When the XPS spectrum was measured by the method mentioned above about the prepared catalyst E, it turned out that the binding energy of the peak which belongs to O1s is 532.7 eV.
The prepared catalyst E (0.30 g) is placed in an atmospheric pressure fixed bed flow reactor having an inner diameter of 10 mm, and both ends of the catalyst layer are filled with silica wool fixed, and further, inert particulates are formed in the upstream empty column of the catalyst layer. Silica (Merck, 6.0 g) was charged.
The reactor was preheated by raising the temperature from room temperature to 450 ° C. by 1 ° C. per minute while flowing nitrogen at 500 mL / min, and maintaining at 450 ° C. for 1 hour.

<Production of butadiene>
The contact time (W / F) was 5.49 gh / mol, W was the catalyst weight (g), F was the flow rate (mol / h), and the ethanol pressure was 101.3 kPa.
As a result of analyzing the reactor outlet gas by GC, the reaction rate of ethanol was 12.2% and the selectivity of butadiene was 5.1%. The butadiene production rate at this time was 9.7 × 10 ⁻⁴ mol / g · h.
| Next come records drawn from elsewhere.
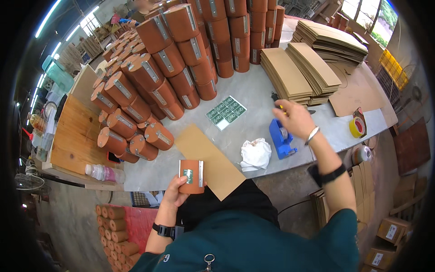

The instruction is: Applying labels to brown cylindrical objects and wrapping them in cardboard sleeves.

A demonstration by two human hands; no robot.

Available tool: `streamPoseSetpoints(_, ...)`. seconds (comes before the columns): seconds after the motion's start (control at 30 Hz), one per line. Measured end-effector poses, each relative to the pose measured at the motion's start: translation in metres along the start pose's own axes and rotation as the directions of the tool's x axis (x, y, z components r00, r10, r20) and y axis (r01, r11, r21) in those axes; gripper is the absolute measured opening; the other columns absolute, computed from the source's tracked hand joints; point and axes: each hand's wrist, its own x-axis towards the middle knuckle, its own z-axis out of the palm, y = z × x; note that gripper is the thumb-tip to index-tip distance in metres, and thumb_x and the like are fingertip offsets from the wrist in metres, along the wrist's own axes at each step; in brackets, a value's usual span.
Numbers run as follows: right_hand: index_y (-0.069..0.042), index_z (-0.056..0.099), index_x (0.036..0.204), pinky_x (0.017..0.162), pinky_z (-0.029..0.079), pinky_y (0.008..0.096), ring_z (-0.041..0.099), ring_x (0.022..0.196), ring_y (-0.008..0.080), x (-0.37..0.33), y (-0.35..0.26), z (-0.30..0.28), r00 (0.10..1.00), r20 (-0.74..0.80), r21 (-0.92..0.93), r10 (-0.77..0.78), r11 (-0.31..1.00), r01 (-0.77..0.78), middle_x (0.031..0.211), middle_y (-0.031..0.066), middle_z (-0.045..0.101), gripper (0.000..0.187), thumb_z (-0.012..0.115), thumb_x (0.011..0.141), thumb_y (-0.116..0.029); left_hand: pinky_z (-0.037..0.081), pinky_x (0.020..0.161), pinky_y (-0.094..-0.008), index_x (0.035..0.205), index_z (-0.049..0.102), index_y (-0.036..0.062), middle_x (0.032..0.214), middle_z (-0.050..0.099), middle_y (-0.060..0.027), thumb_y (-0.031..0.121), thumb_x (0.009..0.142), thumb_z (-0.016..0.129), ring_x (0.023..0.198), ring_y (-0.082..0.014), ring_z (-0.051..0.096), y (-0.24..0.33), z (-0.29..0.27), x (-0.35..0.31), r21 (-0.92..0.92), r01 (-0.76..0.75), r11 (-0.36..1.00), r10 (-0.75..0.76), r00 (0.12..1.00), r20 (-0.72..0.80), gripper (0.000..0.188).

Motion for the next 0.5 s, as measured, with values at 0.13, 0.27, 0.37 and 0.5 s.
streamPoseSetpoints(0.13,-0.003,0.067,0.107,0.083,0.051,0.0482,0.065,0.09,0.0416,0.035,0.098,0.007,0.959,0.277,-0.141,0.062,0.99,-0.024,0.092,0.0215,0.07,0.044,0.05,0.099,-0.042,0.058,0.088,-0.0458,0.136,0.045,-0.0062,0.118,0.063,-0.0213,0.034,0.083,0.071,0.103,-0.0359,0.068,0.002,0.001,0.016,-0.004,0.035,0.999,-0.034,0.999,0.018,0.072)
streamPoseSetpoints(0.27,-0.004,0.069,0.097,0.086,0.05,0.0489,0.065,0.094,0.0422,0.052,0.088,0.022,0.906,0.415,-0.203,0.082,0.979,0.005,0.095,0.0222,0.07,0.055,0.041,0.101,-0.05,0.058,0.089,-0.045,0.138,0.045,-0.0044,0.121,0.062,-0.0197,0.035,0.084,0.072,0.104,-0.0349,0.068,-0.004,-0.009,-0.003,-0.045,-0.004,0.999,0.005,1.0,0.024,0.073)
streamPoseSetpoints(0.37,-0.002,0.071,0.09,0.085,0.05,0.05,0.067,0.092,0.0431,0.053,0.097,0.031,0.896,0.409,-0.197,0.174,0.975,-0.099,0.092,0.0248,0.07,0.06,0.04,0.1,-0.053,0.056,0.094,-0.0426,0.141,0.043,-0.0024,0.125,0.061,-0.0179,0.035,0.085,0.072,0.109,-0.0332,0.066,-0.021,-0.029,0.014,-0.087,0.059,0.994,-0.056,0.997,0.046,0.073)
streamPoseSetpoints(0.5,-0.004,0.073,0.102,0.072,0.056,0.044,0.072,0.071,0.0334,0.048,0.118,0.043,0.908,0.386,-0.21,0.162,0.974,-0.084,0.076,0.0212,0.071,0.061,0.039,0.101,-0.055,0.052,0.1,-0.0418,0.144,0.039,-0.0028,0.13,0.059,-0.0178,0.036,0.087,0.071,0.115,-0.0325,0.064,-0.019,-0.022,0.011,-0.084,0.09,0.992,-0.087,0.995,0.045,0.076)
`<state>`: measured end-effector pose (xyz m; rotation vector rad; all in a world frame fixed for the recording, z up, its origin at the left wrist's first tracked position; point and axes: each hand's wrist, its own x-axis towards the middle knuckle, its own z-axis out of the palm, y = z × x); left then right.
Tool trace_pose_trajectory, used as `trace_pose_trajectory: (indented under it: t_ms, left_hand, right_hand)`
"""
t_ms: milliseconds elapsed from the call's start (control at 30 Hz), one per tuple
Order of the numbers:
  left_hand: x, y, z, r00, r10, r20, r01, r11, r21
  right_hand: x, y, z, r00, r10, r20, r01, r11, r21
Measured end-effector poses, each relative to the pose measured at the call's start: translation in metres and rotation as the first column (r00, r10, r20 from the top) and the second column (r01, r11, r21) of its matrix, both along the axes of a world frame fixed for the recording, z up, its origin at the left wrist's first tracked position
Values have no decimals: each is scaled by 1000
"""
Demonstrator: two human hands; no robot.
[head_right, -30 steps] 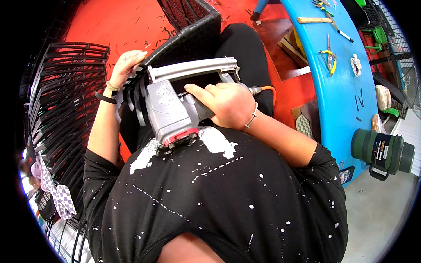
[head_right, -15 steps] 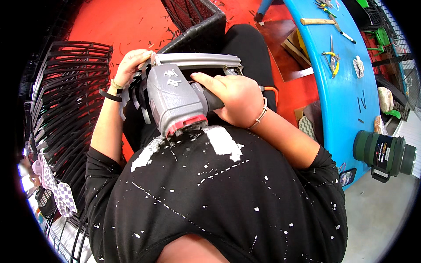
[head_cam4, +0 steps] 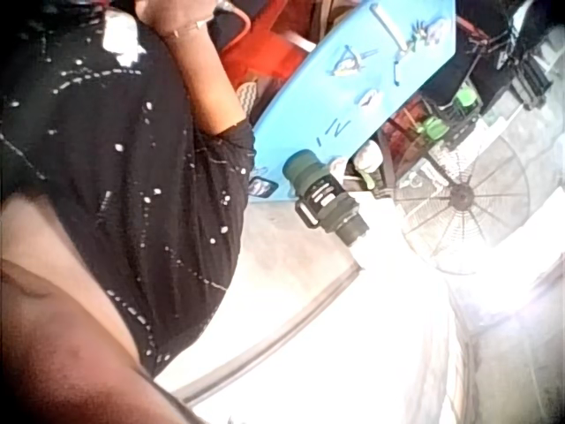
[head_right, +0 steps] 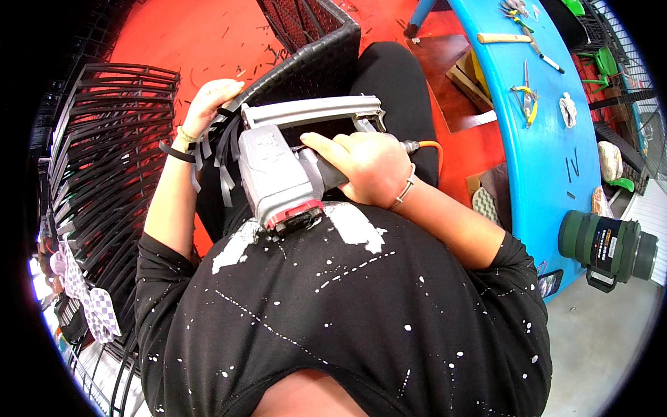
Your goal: The person assembles a black wicker chair by weaving black plastic strips into the frame. They use a nail gun to secure the strips and pliers to trim excess material. The process is repeated along the chair's edge.
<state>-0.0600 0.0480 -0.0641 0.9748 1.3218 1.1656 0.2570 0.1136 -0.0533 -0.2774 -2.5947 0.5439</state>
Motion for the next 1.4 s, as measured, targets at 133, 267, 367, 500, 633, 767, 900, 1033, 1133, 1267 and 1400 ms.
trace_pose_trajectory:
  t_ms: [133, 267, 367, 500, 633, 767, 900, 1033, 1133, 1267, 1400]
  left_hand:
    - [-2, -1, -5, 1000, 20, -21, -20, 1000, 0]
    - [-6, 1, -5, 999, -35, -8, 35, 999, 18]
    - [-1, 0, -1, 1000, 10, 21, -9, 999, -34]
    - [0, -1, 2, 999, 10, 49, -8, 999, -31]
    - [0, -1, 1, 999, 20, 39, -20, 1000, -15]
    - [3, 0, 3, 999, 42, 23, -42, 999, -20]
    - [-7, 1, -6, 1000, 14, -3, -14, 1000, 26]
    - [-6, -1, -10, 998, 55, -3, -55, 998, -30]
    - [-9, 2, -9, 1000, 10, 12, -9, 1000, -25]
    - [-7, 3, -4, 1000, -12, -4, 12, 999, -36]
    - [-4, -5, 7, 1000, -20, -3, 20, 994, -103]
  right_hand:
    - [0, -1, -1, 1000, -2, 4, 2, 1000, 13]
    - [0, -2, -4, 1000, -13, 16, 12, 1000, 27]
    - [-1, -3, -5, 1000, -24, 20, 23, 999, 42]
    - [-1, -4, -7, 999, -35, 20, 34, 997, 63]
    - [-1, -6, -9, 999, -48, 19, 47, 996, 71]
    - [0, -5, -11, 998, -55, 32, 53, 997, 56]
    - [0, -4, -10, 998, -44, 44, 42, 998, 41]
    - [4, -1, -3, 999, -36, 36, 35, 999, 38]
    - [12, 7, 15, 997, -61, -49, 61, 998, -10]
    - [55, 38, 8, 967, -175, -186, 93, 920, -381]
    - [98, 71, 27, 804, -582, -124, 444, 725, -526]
From the results of the above Examples and Comparative Examples, it was found that the metal oxide catalyst not supporting an element such as zinc has a very slow butadiene production rate (Comparative Example 1).
Further, Comparative Examples 2 and 3 corresponding to the preparation examples of Patent Document 1 carry zinc, but have a peak attributed to O1s in a range where the binding energy of the XPS spectrum is 531.0 eV or more and less than 532.5 eV. Therefore, it has been found that the selectivity of butadiene decreases when the reaction is carried out under the condition that the contact time (W / F) is 10 gh / mol or less.
In contrast, a metal oxide catalyst that carries an element such as zinc and has a peak attributed to O1s in the XPS spectrum binding energy in the range of 531.0 eV or more and less than 532.5 eV has a contact time (W / F). It was found that the selectivity for butadiene increases even when the reaction is carried out under conditions of 10 gh / mol or less.

Claims (7)

Carrying at least one element selected from the group consisting of zinc, silver, indium, germanium, tungsten and phosphorus;
A metal oxide catalyst having a peak attributed to the 1s orbital of oxygen in the range of 531.0 eV or more and less than 532.5 eV in the spectrum measured by X-ray photoelectron spectroscopy.   The metal oxide catalyst according to claim 1, wherein the catalyst has a magnesium silicate structure.   The metal oxide catalyst according to claim 2, wherein a molar ratio (Mg / Si) of magnesium (Mg) to silicon (Si) is 10/1 to 1/10. The metal oxide catalyst according to claim 1, wherein the content of the element is less than 4.0 × 10 ⁻⁴ mol / g. A method for producing butadiene, wherein butadiene is obtained from ethanol using a catalyst,
The manufacturing method of butadiene whose said catalyst is the metal oxide catalyst in any one of Claims 1-4.   The method for producing butadiene according to claim 5, wherein butadiene is obtained by bringing a raw material containing ethanol into contact with the metal oxide catalyst under heating conditions of 200 to 800 ° C. A method for producing a metal oxide catalyst, wherein the metal oxide catalyst according to any one of claims 1 to 4 is obtained by a hydrothermal synthesis method,
Performing a hydrothermal treatment in which the temperature condition is 50 to 200 ° C. and the time condition is 1 to 48 hours;
And a step of performing a baking treatment in which the temperature condition is less than 450 ° C. and the time condition is 30 minutes to 24 hours.